Dr. Ira Graves: Well, well, well, what have we got here? Another lovely specimen of womanhood.
Counselor Deanna Troi: I thought you didn't like people.
Dr. Ira Graves: Women aren't people - they're women.

Counselor Deanna Troi: [after a near-warp transport] This might sound crazy, but for a moment, I thought I was stuck in that wall.
Lieutenant Worf: For a moment, you were.

Counselor Deanna Troi: [about Graves] He was working on bridging the gap between man and machine.
Capt. Picard: Seems he built that bridge. I may be forced to tear it down.
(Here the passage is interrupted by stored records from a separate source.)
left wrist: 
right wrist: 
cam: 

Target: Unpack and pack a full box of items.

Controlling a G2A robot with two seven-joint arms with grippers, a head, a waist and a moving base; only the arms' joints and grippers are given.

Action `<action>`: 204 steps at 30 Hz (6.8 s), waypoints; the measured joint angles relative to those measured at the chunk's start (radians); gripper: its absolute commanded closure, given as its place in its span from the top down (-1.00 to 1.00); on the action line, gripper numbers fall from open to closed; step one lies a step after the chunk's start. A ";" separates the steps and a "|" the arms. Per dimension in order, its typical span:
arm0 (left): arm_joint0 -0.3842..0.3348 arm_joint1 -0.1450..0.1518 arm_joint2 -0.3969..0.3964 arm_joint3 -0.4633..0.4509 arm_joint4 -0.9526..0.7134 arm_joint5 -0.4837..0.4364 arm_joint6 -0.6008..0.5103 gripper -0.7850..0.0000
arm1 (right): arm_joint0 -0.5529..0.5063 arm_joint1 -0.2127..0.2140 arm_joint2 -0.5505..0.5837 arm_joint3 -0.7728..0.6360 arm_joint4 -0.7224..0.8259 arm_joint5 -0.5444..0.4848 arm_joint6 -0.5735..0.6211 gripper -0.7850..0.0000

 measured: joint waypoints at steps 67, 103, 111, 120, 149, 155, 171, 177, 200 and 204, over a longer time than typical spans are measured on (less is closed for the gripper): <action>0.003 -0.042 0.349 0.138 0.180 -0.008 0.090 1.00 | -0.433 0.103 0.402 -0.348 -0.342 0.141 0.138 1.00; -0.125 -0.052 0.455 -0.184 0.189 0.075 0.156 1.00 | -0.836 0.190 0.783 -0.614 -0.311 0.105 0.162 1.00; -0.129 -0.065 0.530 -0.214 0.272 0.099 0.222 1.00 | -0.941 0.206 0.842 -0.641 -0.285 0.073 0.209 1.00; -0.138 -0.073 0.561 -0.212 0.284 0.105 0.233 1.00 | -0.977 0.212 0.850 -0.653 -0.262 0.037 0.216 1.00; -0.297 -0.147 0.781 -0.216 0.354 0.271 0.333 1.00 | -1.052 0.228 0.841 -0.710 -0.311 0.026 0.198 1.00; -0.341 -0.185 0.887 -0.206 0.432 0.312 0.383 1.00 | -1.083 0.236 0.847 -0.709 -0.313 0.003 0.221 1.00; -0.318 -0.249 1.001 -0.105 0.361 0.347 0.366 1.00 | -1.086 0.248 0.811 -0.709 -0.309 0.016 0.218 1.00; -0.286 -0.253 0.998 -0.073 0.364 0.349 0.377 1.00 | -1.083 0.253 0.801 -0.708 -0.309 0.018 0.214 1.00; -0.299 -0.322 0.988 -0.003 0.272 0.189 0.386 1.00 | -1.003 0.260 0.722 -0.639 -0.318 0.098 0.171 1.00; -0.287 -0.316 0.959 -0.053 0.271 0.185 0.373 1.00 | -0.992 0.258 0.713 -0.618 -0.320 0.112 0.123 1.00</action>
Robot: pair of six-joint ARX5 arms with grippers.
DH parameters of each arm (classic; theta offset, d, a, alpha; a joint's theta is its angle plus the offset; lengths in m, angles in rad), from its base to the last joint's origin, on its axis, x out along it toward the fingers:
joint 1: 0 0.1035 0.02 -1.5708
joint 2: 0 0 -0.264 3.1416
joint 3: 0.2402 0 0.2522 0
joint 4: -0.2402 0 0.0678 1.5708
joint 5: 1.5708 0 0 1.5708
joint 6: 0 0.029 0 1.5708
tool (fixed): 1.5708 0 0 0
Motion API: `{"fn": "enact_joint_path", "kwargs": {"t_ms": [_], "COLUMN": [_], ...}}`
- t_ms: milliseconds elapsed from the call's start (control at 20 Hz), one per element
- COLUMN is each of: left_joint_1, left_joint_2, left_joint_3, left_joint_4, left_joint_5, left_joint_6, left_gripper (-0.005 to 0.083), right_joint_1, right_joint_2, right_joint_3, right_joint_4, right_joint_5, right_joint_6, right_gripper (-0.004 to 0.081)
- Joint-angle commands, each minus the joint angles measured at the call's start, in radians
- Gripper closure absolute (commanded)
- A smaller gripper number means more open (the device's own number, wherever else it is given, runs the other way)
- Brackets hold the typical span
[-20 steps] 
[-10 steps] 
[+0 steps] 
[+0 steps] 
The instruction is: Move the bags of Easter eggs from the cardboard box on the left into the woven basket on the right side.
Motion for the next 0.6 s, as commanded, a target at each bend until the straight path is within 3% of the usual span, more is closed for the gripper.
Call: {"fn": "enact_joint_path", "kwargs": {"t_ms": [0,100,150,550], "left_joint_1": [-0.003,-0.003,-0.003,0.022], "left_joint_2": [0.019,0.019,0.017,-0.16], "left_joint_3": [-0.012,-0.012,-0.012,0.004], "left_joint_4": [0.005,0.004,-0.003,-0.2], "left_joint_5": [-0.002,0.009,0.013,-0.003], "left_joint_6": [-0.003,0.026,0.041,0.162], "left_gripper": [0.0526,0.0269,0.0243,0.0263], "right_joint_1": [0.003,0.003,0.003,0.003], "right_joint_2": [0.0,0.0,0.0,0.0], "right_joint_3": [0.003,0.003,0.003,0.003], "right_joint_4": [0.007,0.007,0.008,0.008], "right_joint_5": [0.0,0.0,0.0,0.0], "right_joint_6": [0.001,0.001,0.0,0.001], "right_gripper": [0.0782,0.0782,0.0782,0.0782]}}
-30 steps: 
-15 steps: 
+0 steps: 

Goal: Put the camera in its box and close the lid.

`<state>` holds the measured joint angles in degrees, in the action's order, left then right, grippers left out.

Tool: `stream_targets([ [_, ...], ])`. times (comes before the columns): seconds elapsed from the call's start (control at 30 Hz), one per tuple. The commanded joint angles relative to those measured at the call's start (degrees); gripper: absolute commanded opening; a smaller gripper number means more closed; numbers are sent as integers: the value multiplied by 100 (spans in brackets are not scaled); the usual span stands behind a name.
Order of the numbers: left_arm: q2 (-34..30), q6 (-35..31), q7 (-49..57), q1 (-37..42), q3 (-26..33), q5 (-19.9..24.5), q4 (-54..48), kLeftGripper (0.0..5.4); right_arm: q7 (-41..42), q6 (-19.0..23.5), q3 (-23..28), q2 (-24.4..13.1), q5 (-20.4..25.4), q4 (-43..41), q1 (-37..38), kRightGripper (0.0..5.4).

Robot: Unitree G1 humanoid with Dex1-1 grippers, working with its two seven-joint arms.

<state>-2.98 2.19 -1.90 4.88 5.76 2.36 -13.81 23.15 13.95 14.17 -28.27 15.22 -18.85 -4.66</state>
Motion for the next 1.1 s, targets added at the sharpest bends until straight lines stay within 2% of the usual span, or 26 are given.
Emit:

"Star Trek: The Next Generation: Descent: Part 1 (#6.26)" (1993)
[Data has tried with various methods to evoke different emotions in himself, without success]
Counselor Deanna Troi: I'm curious. Why're you ignoring the one emotion you've already experienced? Why aren't you trying to make yourself angry again?
Lt. Cmdr. Data: Anger is a negative emotion. I wanted to concentrate on something more positive.
Counselor Deanna Troi: Data - feelings aren't positive and negative. They simply exist. It's what we do with those feelings that becomes good or bad.

Counselor Deanna Troi: I don't think that an exploration of anger need necessarily lead to hatred or malice.
Lt. Cmdr. Data: But what if it does, Counselor? What if those are the only emotions I am capable of experiencing? Would that not make me a bad person?
Counselor Deanna Troi: We've served together for a long time; and I think I've come to know you pretty well. I have to believe, if you ever reach your goal of becoming human... you won't become a bad one.

Lt. Cmdr. Data: [on his 'other' emotion] It was just after I had killed the Borg. I looked down at his body... I felt something.
Counselor Deanna Troi: If you had to give this... feeling a name - what would you call it?
Lt. Cmdr. Data: I believe... it was... pleasure...

Captain Jean-Luc Picard: Data!
Counselor Deanna Troi: That's not Data.
Captain Jean-Luc Picard: What?
Lore: You should listen to her, Captain. She's way ahead of you.
Captain Jean-Luc Picard: Lore!
Lore: Right! But I am not alone.
[Data stands next to Lore]
Lt. Cmdr. Data: The sons of Soong have joined together; and together... we will *destroy* the Federation!

"Star Trek: The Next Generation: The Host (#4.23)" (1991)
Counselor Deanna Troi: You can't be open to love if you don't risk pain.

Counselor Deanna Troi: Is that the colognite astringent you have on your eyes?
Doctor Beverly Crusher: Yes. I guess so.
Counselor Deanna Troi: I've never tried it.
Doctor Beverly Crusher: Someone... just put it on... me.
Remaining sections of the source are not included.